NMDA receptor subunits and associated signaling molecules mediating antidepressant-related effects of NMDA-GluN2B antagonism

•N-methyl-D-aspartate receptor (NMDAR) targeting drugs may be efficacious for treating mood disorders.•NMDAR, AMPAR and glutamate receptor interacting molecules, including PSD-95, are implicated in antidepressant-related behaviors.•Global GluA1 or PSD-95 knockout, or systemic GluN2B antagonist (Ro 25-6981) in C57BL/6J, reduced FST immobility.•GluN2B antagonism reduced FST immobility in GluA1 or interneuronal GluN1 knockouts, but not GluN2A or PSD-95 knockouts.•GluN2B antagonist microinfusion into medial prefrontal cortex, not basolateral amygdala, reduced FST immobility in C57BL/6J.

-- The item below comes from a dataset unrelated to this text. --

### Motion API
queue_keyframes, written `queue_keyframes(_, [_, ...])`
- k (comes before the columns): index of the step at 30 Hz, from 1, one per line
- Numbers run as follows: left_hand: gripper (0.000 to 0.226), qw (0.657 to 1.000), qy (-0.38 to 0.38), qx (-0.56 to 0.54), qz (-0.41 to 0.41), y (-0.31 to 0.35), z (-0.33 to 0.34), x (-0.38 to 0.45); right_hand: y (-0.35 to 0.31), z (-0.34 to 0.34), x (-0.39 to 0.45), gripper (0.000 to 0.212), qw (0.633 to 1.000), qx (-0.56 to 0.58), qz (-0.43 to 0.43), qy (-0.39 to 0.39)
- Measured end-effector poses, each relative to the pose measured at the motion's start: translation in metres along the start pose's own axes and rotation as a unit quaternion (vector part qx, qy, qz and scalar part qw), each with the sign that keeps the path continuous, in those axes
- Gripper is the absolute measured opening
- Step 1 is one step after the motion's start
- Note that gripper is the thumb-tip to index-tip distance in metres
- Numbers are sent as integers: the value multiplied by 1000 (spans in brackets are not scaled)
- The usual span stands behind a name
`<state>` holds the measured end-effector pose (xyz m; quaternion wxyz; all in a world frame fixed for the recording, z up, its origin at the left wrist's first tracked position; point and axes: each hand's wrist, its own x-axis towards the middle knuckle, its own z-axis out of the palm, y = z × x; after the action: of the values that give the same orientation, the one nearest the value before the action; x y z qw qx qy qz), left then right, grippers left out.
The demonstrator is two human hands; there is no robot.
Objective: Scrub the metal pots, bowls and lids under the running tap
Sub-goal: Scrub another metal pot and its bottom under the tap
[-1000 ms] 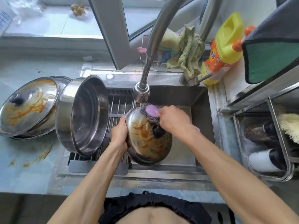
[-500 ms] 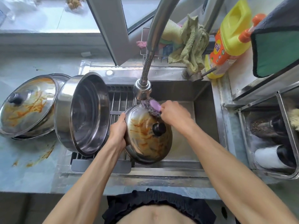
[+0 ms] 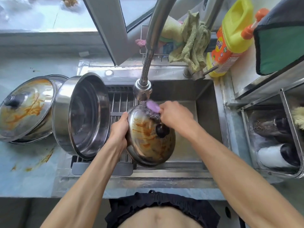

Drugs targeting the glutamate N-methyl-d-aspartate receptor (NMDAR) may be efficacious for treating mood disorders, as exemplified by the rapid antidepressant effects produced by single administration of the NMDAR antagonist ketamine. Though the precise mechanisms underlying the antidepressant-related effects of NMDAR antagonism remain unclear, recent studies implicate specific NMDAR subunits, including GluN2A and GluN2B, as well as the alpha-amino-3-hydroxy-5-methylisoxazole-4-propionic acid receptor (AMPAR) subunit glutamate receptor interacting molecule, PSD-95. Here, integrating mutant and pharmacological in mice, we investigated the contribution of these subunits and molecules to antidepressant-related behaviors and the antidepressant-related effects of the GluN2B blocker, Ro 25-6981. We found that global deletion of GluA1 or PSD-95 reduced forced swim test (FST) immobility, mimicking the antidepressant-related effect produced by systemically administered Ro 25-6981 in C57BL/6J mice. Moreover, the FST antidepressant-like effects of systemic Ro 25-6981 were intact in mutants with global GluA1 deletion or GluN1 deletion in forebrain interneurons, but were absent in mutants constitutively lacking GluN2A or PSD-95. Next, we found that microinfusing Ro 25-6981 into the medial prefrontal cortex (mPFC), but not basolateral amygdala, of C57BL/6J mice was sufficient to produce an antidepressant-like effect. Together, these findings extend and refine current understanding of the mechanisms mediating antidepressant-like effects produced by NMDAR-GluN2B antagonists, and may inform the development of a novel class of medications for treating depression that target the GluN2B subtype of NMDAR.